Wildcats Put Last Season In Rearview Mirror

Wharton shortstop and Oklahoma State signee Zach Ehrhard is a four-year starter with a .417 career batting average, including .440 this season. (Photos: John C. Cotey)

When it comes to all of the 18 baseball teams coach Scott Hoffman has had at Wharton High, last year’s version had the potential to be one of the best.

The Wildcats started out 8-1, with every win but one by four runs or more, outscoring their opponents 73-19. It was a great start.

But then, Covid took hold, and the season, as well as the Wildcats’ hopes for a State championship, faded away.

“When you look back, we thought last year might have been our year,” Hoffman says.

However, thanks to this year’s team, the coach hasn’t had to do much lamenting. The Wildcats picked up right where they left off in 2020 and are 20-4 this season following a 6-2 win over Alonso to send them to the Class 7A, District 7 district championship game this Friday at 7 p.m. against Sickles.

The Wildcats, who win or lose in the 7A-7 final have already clinched a spot in the regional baseball playoffs, will see if they have a deep playoff run in them. They returned most of the starters from last year’s team, the pitching has been better than expected and three of their four losses — including a 6-5 loss to nationally-ranked Jesuit — have only been by a single run.

Hoffman says his squad still hasn’t put together the perfect game — although it does have two no-hitters — and thinks the 2021 Wildcats may be due. He has high hopes for this postseason.

“When we’re trying to think of the teams (we’ve had) that have gone on and done something in the postseason, I’d say we’re right about there (with them),” he says.

Pitching has been a major key. Junior starters Ryan Fry and Evan Chrest are a combined 13-2 with an ERA under 2.00, while senior Jackson Perkins is 5-0 with a 0.89 ERA.

Last month, Fry, a University of Miami commitment, threw what is believed to be the first seven-inning no-hitter in Wharton history, which also happened to be the second of back-to-back 15-strikeout games for the hard-throwing righty. Fry threw a complete game 3-hitter with nine strikeouts against Alonso in the district semifinal.

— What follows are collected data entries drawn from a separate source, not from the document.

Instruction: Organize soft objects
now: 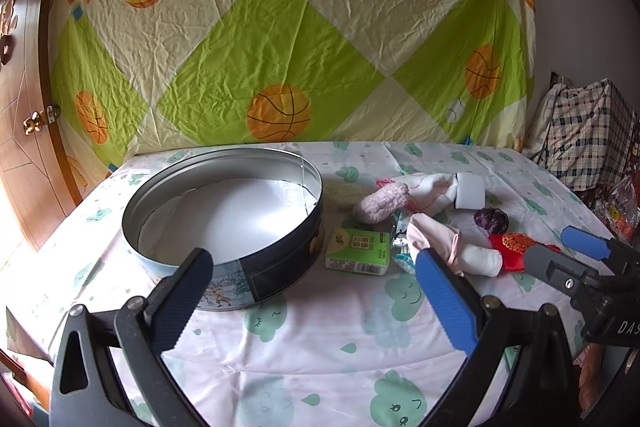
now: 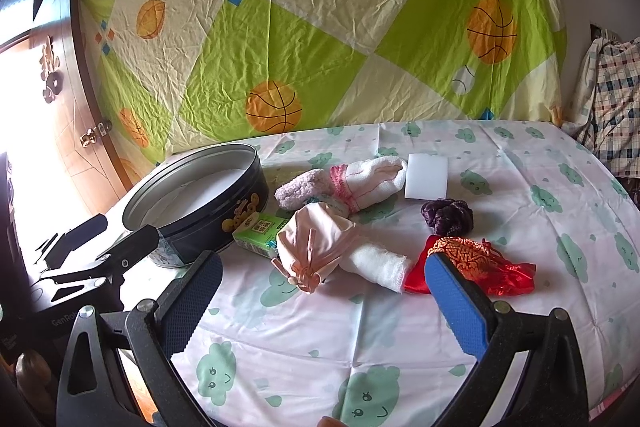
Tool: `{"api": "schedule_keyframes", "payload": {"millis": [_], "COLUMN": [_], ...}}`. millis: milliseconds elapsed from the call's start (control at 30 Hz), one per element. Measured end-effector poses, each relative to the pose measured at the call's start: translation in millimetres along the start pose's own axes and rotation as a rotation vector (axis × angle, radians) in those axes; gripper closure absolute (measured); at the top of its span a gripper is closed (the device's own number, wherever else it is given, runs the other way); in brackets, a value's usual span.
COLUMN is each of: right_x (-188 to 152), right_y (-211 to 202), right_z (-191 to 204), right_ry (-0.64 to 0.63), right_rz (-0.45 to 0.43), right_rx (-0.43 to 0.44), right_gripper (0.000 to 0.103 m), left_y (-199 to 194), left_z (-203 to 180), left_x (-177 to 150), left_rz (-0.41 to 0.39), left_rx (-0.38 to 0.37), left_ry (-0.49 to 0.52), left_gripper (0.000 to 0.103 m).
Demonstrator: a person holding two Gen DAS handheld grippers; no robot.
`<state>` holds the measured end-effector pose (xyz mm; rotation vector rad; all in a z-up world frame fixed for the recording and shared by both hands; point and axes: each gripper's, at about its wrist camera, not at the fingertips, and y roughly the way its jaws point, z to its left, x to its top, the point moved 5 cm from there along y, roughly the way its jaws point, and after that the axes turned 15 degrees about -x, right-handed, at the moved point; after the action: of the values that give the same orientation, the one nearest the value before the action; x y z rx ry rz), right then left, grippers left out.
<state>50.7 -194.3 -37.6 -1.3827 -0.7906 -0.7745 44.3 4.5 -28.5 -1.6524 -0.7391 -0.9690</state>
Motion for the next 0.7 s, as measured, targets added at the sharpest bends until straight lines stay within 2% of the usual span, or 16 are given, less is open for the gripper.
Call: {"api": "schedule_keyframes", "payload": {"millis": [700], "right_x": [-4], "right_y": [11], "right_z": [-10], "right_ry": [0.034], "right_rz": [0.028], "right_rx": [0.008], "right_gripper": [0.001], "left_y": [14], "left_z": [-1], "left_x": [-11], "left_rz": [0.025], "left_rx": [0.007], "left_ry": [0.010], "left_gripper": [0.000]}}
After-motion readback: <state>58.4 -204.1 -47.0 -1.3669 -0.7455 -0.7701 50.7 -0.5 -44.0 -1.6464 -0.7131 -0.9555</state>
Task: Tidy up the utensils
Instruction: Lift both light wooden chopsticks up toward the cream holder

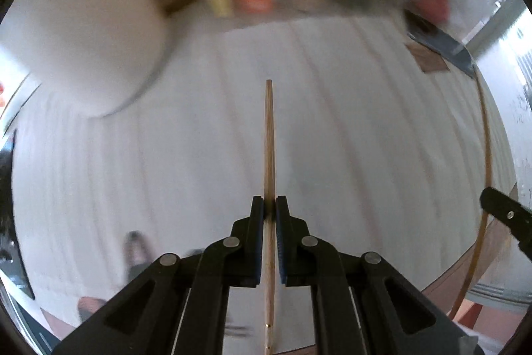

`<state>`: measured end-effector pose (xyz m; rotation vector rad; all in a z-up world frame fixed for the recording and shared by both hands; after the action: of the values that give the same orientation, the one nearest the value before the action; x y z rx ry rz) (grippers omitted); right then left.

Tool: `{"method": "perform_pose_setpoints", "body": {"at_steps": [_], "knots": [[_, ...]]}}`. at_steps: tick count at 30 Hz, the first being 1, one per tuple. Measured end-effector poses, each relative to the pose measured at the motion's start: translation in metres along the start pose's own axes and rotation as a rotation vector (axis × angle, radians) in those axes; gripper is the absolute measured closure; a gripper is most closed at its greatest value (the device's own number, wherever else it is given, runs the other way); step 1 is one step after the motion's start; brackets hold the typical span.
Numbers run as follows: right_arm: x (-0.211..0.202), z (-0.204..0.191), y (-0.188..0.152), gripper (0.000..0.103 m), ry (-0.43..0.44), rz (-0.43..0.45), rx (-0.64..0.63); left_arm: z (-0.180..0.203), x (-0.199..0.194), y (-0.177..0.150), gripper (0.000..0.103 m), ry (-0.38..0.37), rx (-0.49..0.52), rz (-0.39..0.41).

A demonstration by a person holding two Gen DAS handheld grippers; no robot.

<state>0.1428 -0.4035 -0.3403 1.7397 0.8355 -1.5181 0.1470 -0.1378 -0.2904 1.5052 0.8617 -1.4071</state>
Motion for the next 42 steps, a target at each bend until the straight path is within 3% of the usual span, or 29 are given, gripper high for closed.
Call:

“Pitching has been the key,” says Hoffman, joking that every Wharton team he thinks will pitch well ends up hitting well, and vice versa. This year is no different, as he thought the hitting would be the team’s primary strength.

And, it hasn’t been bad. Hoffman said one hole to fill this year was developing a swing guy who could play multiple positions, and that turned out to be junior David Limbach, a backup catcher who showed more athleticism than Hoffman originally thought he had. In his utility role, Limbach has played in both the infield and outfield and is fourth on the team with a .343 batting average and tied for third-best with 20 RBI.

Dylan McDonald leads the Wildcats in a handful of offensive categories and thinks this team could be a State championship contender.

That puts him right behind Wharton’s formidable 1-2 punch at the top of the lineup — senior centerfielder and Saint Leo University signee Dylan McDonald and senior shortstop Zach Ehrhard, who is bound for Oklahoma State. 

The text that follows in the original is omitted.